• _WHAT TO WORK ON_
Please work out how many lines in the entries below include the string "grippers", and reply with the number alone.

##### EXTRACTED MATERIAL

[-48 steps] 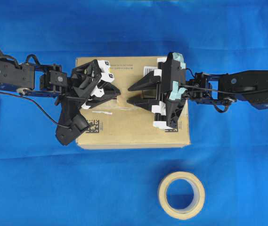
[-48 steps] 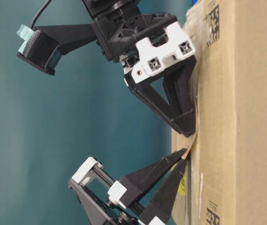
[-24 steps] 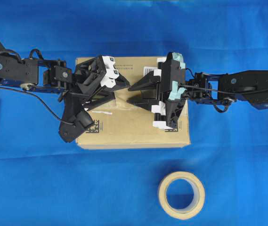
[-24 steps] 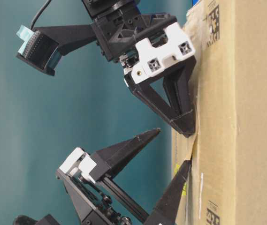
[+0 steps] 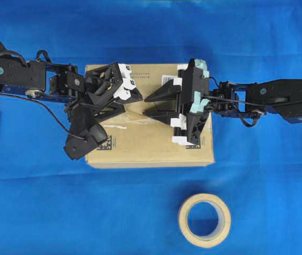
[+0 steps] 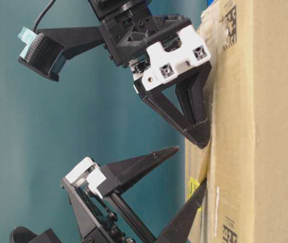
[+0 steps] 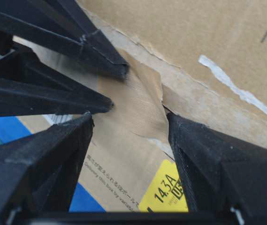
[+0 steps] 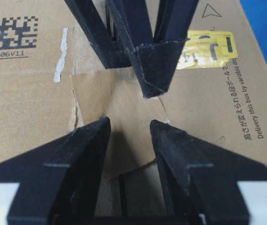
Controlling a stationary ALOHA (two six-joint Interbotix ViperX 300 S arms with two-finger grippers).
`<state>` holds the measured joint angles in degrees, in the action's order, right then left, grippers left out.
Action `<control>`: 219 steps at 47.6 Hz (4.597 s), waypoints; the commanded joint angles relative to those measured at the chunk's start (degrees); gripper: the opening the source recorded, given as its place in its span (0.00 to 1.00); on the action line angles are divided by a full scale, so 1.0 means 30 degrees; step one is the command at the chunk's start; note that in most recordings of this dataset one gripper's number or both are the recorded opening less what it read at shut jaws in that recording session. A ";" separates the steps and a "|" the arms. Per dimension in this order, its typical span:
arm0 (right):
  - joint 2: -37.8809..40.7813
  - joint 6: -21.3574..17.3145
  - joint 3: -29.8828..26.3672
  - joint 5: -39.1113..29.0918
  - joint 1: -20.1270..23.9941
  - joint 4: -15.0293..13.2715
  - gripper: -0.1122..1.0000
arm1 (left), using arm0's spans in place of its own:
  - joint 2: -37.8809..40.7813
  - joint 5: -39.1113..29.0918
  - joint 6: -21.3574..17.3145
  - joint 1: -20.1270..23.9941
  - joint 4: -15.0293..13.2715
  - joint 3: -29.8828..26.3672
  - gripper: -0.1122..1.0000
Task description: Apply tape along the seams of the closed cardboard box to seal it securely.
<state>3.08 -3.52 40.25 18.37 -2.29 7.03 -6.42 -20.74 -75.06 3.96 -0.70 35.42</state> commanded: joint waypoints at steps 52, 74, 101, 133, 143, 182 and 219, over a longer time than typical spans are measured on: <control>-0.0176 0.0029 -0.0234 -0.0205 0.0029 0.0029 0.49 | -0.0205 -0.1875 0.0029 0.0088 0.0527 -0.0264 0.67; -0.1934 0.0059 0.0967 -0.0059 0.0029 0.0029 0.49 | -0.2930 0.3281 0.1787 0.0059 -0.0205 0.2080 0.67; -0.3486 0.0293 0.0879 0.2021 -0.0850 -0.0029 0.10 | -0.3633 1.0254 1.6904 -0.1025 -0.0352 0.3164 0.15; 0.0527 0.0205 -0.1582 0.1494 -0.0410 -0.0176 0.10 | 0.0557 1.3564 1.9043 -0.0469 -0.0527 0.3516 0.10; 0.0879 0.0176 -0.1611 0.1406 -0.0293 -0.0205 0.10 | 0.1143 1.3594 1.9072 -0.0352 -0.0557 0.3428 0.10; -0.0557 -0.0029 0.0967 0.1084 -0.0264 0.0322 0.10 | -0.0586 1.3389 1.9043 0.0205 -0.0557 0.6211 0.10; 0.0205 0.0293 -0.1436 0.1201 -0.0117 -0.0029 0.10 | -0.0088 1.3535 1.9043 -0.1230 -0.0557 0.3838 0.10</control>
<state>2.64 -2.72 38.76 22.32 -3.08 7.21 -6.86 19.25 -18.02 0.53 -2.29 48.60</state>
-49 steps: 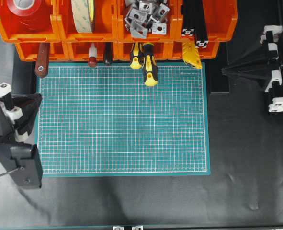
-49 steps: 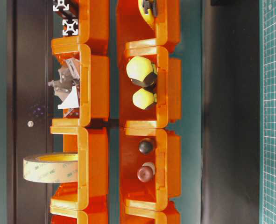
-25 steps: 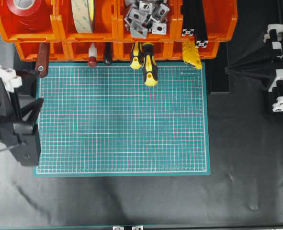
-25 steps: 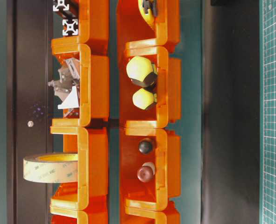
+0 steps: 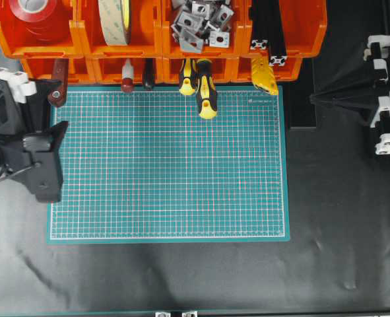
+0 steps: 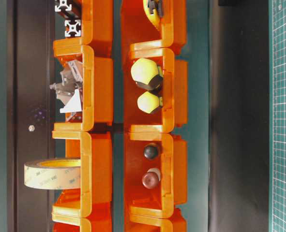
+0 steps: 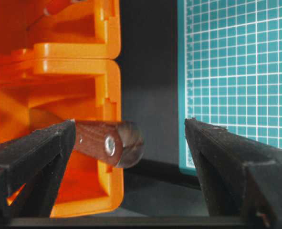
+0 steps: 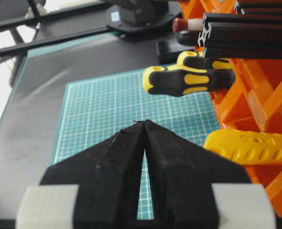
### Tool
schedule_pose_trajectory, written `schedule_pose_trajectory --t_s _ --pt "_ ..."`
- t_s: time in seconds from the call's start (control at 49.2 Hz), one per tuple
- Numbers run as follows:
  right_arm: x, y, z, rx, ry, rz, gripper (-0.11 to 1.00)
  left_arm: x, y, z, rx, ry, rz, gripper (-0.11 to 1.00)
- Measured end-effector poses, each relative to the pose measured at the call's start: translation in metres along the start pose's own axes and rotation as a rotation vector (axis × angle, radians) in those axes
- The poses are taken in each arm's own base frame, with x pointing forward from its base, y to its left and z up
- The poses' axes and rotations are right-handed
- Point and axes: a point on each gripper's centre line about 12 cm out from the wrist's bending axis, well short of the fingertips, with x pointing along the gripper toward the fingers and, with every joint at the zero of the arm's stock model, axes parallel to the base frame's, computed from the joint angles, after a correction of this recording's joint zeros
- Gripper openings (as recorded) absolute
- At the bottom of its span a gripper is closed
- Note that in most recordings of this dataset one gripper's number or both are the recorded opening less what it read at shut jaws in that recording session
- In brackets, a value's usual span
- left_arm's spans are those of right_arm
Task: Pick scraper from container rack with left arm.
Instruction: 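Close the left gripper on the brown scraper handle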
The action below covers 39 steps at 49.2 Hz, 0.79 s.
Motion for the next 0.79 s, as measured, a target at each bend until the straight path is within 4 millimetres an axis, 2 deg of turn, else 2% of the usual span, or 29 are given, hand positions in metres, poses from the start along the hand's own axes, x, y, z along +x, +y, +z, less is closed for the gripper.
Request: schedule_pose_trajectory --t_s 0.244,0.406,0.569,0.63,0.691,0.793 --pt "-0.002 0.0 0.002 0.0 -0.014 0.002 -0.01 0.011 0.006 -0.003 0.007 0.032 0.011 0.89" --pt "-0.005 0.001 0.007 0.0 -0.05 0.008 -0.01 0.011 0.007 -0.004 0.021 0.041 0.017 0.82" --pt "-0.007 0.002 0.009 0.0 -0.067 0.011 -0.01 0.011 0.007 -0.005 0.021 0.042 0.018 0.64" --pt "-0.007 0.002 0.01 0.0 -0.07 0.011 -0.01 0.011 0.007 -0.004 0.022 0.042 0.018 0.52" --pt "-0.007 0.002 0.01 0.0 -0.073 0.012 -0.01 0.011 0.007 -0.005 0.021 0.041 0.016 0.34" --pt "-0.007 0.002 0.011 0.0 -0.079 0.013 -0.01 0.01 0.006 -0.004 0.026 0.041 0.019 0.32"
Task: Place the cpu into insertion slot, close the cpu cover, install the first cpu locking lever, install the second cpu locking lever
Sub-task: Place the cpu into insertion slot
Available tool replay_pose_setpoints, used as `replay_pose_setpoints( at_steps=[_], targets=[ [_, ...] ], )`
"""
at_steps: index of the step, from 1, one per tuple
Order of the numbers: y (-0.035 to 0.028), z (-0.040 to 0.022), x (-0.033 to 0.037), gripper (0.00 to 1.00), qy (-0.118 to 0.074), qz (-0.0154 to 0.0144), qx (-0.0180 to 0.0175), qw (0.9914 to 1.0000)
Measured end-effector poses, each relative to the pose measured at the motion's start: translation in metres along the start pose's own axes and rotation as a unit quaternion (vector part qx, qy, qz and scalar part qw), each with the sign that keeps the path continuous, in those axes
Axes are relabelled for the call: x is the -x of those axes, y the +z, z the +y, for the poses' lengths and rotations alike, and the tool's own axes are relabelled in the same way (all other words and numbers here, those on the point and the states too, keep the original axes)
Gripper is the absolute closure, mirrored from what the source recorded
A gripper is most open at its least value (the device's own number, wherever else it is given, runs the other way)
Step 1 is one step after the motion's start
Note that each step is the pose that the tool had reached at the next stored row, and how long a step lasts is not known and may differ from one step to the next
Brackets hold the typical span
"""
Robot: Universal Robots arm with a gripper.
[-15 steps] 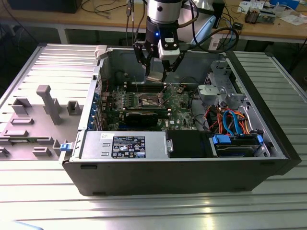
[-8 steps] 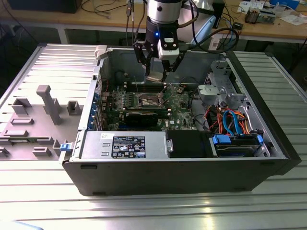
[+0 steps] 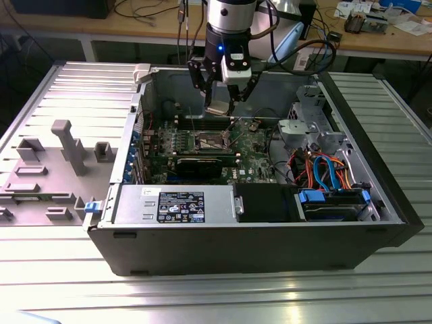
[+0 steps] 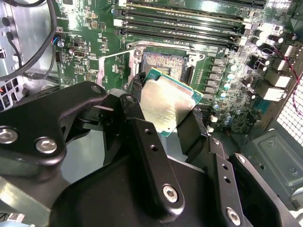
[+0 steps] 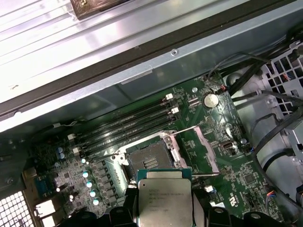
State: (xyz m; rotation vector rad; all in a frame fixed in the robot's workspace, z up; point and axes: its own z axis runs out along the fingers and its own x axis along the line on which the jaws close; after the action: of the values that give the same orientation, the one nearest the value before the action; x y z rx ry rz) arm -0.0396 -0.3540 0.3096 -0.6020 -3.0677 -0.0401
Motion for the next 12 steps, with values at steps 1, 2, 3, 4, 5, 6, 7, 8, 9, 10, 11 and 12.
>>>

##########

• _SOLUTION TO THE PROBLEM_
2